Nanotechnology

The Chemistry of Computing

 

Computers Made of Molecule-Size Parts Could Build Themselves
by Tim Appenzeller

Source: U.S.News & World Report
U.S.News & World Report Inc. All rights reserved
http://www.usnews.com/usnews/issue/000501/chips.htm

May 1, 2000

When James Tour thinks about computers, the Rice University scientist pictures big, big numbers-but minuscule machines. That's because he's not a computer designer in the traditional sense at all. He's a chemist, and his notion of computer parts makes today's technology seem as unwieldy as the radio tubes of days past. Indeed, if Tour has his way, the silicon components of today's machines will ultimately go the way of those electronic dinosaurs.

"Consider this," he writes. "There are [a billion trillion] water molecules in just one drop of water." That's hundreds of times the sum total of all the transistors in every computer ever made, he reckons.
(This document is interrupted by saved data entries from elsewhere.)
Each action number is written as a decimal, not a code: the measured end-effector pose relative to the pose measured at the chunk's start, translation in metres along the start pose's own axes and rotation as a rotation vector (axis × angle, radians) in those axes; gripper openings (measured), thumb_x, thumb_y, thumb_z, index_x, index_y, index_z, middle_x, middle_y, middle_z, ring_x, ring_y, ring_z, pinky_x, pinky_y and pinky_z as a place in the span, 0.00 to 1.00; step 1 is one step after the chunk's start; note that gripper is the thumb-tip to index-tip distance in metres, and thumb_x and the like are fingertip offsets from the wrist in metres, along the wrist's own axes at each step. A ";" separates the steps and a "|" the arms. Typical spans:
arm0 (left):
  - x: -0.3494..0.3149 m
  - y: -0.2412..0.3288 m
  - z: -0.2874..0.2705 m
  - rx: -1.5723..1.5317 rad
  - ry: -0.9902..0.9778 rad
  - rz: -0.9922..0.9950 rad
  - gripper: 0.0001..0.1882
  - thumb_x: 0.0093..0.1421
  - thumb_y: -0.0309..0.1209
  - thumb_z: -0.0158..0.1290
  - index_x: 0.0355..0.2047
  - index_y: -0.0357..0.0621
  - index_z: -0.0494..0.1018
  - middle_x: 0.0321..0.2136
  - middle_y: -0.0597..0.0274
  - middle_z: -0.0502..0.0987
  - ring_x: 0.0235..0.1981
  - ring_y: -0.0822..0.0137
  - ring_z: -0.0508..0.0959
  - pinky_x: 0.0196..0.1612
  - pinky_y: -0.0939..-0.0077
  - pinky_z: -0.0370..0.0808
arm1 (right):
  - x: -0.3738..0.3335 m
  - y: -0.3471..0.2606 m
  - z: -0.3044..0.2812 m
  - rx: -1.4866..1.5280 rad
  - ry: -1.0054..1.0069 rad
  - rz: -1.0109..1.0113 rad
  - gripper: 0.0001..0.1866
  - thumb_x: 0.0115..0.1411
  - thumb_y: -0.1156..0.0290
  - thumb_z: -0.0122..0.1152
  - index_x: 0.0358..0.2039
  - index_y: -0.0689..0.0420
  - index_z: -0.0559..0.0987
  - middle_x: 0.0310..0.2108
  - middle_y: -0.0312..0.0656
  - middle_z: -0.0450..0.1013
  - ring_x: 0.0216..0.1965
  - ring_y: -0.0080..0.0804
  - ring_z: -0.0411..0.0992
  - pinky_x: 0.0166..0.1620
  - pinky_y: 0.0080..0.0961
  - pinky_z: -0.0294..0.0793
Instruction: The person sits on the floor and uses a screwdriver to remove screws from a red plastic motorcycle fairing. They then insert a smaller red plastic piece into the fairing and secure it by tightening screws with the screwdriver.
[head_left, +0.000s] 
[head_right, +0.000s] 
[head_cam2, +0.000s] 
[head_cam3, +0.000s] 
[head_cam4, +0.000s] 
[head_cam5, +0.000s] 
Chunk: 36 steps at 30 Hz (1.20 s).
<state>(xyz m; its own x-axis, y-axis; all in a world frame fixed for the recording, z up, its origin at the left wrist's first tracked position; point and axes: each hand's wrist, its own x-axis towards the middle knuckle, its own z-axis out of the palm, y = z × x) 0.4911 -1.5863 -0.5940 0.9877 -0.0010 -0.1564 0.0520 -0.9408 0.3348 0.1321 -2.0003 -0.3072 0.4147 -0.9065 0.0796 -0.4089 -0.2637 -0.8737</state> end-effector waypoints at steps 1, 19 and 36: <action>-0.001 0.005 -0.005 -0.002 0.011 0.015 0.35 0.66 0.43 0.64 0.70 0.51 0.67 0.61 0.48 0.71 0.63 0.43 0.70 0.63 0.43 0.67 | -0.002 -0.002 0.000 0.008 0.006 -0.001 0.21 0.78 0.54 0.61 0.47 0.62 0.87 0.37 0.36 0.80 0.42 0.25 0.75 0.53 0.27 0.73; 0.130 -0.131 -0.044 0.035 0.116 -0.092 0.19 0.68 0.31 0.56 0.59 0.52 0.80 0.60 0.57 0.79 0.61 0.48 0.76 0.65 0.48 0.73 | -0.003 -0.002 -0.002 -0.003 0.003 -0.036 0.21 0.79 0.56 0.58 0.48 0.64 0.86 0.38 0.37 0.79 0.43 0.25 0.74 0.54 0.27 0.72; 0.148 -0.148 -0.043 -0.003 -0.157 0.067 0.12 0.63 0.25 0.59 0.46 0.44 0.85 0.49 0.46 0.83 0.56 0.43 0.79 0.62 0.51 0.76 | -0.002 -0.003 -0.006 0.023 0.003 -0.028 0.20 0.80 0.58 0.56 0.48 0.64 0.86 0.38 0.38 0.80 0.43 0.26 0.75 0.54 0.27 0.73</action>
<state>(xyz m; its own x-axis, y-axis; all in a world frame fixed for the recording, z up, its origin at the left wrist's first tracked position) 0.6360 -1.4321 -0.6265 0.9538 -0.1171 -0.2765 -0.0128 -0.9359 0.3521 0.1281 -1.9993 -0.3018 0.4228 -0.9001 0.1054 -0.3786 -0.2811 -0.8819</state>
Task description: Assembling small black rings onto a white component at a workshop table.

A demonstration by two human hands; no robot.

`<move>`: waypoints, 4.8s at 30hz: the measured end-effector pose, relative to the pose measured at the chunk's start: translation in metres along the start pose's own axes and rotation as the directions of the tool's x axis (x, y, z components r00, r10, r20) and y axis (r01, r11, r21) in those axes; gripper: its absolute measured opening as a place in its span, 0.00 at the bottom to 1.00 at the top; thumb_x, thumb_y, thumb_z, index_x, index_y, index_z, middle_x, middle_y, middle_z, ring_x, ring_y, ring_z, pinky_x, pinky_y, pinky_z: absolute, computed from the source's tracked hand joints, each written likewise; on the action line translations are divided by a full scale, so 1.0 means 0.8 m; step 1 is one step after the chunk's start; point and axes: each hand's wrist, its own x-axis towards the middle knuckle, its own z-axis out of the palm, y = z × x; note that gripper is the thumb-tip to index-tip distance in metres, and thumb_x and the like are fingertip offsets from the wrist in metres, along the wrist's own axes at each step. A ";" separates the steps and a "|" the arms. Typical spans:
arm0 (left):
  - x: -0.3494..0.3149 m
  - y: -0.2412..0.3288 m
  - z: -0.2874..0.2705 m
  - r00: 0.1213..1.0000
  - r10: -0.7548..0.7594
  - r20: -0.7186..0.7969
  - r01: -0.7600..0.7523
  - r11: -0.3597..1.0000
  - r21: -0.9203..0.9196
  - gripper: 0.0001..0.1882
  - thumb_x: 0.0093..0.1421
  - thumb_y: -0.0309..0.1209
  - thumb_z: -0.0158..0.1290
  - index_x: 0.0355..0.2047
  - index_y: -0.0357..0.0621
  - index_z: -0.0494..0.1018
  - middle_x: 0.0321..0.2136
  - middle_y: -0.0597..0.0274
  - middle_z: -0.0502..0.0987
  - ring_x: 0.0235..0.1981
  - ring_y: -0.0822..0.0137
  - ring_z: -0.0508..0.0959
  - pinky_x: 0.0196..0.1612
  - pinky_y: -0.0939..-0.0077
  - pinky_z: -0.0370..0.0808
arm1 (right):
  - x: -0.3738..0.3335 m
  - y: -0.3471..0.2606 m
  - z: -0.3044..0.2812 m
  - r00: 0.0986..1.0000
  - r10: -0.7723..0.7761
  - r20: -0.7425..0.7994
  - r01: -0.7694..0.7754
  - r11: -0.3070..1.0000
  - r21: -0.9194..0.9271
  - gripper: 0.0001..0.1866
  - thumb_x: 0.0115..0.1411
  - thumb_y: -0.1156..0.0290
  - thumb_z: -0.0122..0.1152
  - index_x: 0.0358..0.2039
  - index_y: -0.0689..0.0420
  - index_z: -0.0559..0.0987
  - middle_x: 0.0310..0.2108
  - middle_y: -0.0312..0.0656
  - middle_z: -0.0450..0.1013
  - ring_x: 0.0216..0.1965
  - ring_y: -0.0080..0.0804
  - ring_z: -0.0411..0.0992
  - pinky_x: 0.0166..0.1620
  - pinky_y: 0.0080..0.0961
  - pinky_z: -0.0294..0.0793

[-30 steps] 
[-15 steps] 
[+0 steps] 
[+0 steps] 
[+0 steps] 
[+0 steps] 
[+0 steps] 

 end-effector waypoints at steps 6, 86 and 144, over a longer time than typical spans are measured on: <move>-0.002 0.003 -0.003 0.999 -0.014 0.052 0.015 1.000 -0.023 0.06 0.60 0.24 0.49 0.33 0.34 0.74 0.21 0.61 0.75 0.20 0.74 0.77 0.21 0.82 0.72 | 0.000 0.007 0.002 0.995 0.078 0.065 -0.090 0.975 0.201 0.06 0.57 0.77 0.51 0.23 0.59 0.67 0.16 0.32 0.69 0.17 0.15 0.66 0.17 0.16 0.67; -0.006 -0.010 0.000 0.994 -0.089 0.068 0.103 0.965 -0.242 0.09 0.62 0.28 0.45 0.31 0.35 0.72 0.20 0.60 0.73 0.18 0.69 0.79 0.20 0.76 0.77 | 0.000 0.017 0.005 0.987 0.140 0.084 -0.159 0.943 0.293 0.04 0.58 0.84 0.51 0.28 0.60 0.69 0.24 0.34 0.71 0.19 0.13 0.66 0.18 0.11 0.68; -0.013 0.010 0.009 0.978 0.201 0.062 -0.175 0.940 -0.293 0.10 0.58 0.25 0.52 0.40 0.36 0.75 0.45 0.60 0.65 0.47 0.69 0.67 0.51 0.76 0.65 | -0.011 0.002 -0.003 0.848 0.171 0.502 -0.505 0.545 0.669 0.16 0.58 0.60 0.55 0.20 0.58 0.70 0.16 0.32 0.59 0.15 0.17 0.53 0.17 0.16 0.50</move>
If just a fraction of the molecules in a speck of matter could be made to act as electronic switches, able to control the electrical currents that are the basic language of computers, present-day computers with their paltry billions of transistors could quickly become obsolete. So would to-day's giant and expensive chip fabrication plants: A molecular computer might build itself in a set of chemical steps.

If this sounds like rank speculation, it's not. Those molecular switches are real. Over the past year, Tour and other researchers have made and tested complex, artful molecules that work like switches you might buy at RadioShack, flipping from "off" to "on" and back when tripped by pulses of voltage. Other groups have made wires that are only atoms across, equipped with the mo-lecular connectors that might soon hook up the tiny switches into computer circuits.

A droplet-size supercomputer will become a reality only after scientists learn how to connect astronomical numbers of molecules into a working computer architecture and link the minuscule computer to the larger-scale world we live in. That could take decades. But simpler devices that use dense patches of molecular switches to soup up conventional chips are already in the works.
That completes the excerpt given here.